So how did we get into this mess? A lot has been written, but I think some of the most relevant and poignant observations did not come from an economist. They did not come from a financial expert, or a government official or a business icon. They did not come from a financial advisor, or a hedge fund manager or a financial journalist. They came, against all odds, from a Catholic Priest. But this is no ordinary Priest. Co-founder of the Acton Institute, he is an expert in areas not just of Catholic Christian doctrine, but also of business and sound economic policy. In one of the best commentaries on the situation we are in and the things to avoid coming out, he addressed the annual dinner for the Acton Institute. The entire text of his talk is worth taking time to read, and you can get it by clicking here –> http://www.acton.org/commentary/486_the_way_forward.php.
An overriding issue that must be dealt with for any government to function long term is the propensity, as Lord Acton put it, for ‘power to tend to corrupt, and for absolute power to corrupt absolutely. No government that gives absolute power to any one person will long survive. So the government must embrace principles which, at their core, determine whether people will be controlled by might or by right. In the USA, the founding Fathers determined to use both. They limited the power of the government by putting in checks and balances, and they allowed for free enterprise among the citizens, believing that being mainly grounded in Christian moral values, they would be guided by a higher power and would seek to do right of their own volition.
It was, and for two centuries continued to be, an incredibly successful formula. Now, however, we are starting to loose our grounding. Government is growing and encroaching inexorably into the free enterprise arena. We are perilously close to the day when our government uses tax dollars extracted from us to compete against us in the marketplace. Meanwhile, we have largely lost our moral grounding, foolishly believing that we know better that God what is right and wrong. These two things are at the root of the current economic morass, as well as the latest manifestation of greed unbridled by morality – namely Bernie Madoff.
Faith and freedom are inseparable as the basic ingredients for our kind of success, both in economic terms and in terms of quality of life. We value and protect the right to life, liberty and the pursuit of happiness. Those inalienable rights require that people are free, and that government cannot grow so powerful that it denies those freedoms. Fr. Sirico, in his remarks at the dinner mentioned above, said that he was “convinced that the Acton Institute stands at the right place and at the right historic moment with precisely the right ideas to propose. And what are those ideas?”
“That when one divorces freedom from faith both freedom and faith suffer.
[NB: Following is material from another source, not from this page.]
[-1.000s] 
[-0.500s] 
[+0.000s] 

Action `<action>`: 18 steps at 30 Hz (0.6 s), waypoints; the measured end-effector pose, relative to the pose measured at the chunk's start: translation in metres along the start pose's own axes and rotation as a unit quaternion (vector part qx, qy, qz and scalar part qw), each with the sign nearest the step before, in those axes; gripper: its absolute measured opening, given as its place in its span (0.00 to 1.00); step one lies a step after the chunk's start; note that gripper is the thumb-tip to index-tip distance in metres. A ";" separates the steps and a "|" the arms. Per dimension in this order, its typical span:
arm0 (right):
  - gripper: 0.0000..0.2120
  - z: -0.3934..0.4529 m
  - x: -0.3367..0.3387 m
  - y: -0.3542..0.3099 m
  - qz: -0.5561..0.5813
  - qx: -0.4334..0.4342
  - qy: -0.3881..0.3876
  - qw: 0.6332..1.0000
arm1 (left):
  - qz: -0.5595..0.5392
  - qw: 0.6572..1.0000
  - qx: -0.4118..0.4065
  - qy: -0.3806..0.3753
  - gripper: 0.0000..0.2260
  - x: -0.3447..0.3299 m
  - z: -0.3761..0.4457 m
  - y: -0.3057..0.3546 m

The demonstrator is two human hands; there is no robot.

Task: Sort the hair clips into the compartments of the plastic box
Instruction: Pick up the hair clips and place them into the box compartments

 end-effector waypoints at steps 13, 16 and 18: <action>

Freedom becomes rudderless (because truth gives freedom its direction). It is left up for grabs to the most adept political thug with the flashiest new policy or program; freedom without a moral orientation has no guiding star. Likewise, without freedom and the ability to make moral, economic and social choices, people of faith have restricted practical impact. Theocracy is the destruction of human freedom in the name of God. Libertinism is the destruction of moral norms in the name of liberty. I say a plague on both their houses.”
Notice that he emphatically does not endorse the idea of a theocracy, such as is the ideal of Islam. History shows that the church is every bit as capable of absolute corruption as is the government. So what is needed, again, is a system of checks and balances.
So I say that as a people, we sow the seeds of our own destruction when we reject the absolute authority of God to define morality. By the same token, libertarian policies destroy one person’s freedom to protect another’s.
So we are in a heck of a mess right now, and we have no one to blame but ourselves. We are going to have to reap a rather paltry harvest for a while. But as we do, we must be vigilant against the encroachment of government into areas of both church and economics. We must retain our freedom of religion, even if we choose the wrong ones. At the same time, we cannot allow the religious beliefs of one group to take away the rights of another. And we must advocate for non-government solutions to social problems wherever possible. After all, while the government frequently acts to protect us against the evils of a monopoly in business, it is willing and all-too-able to set itself up as a perpetual monopoly, and all monopolies end up stinking like the rotting corpses they are!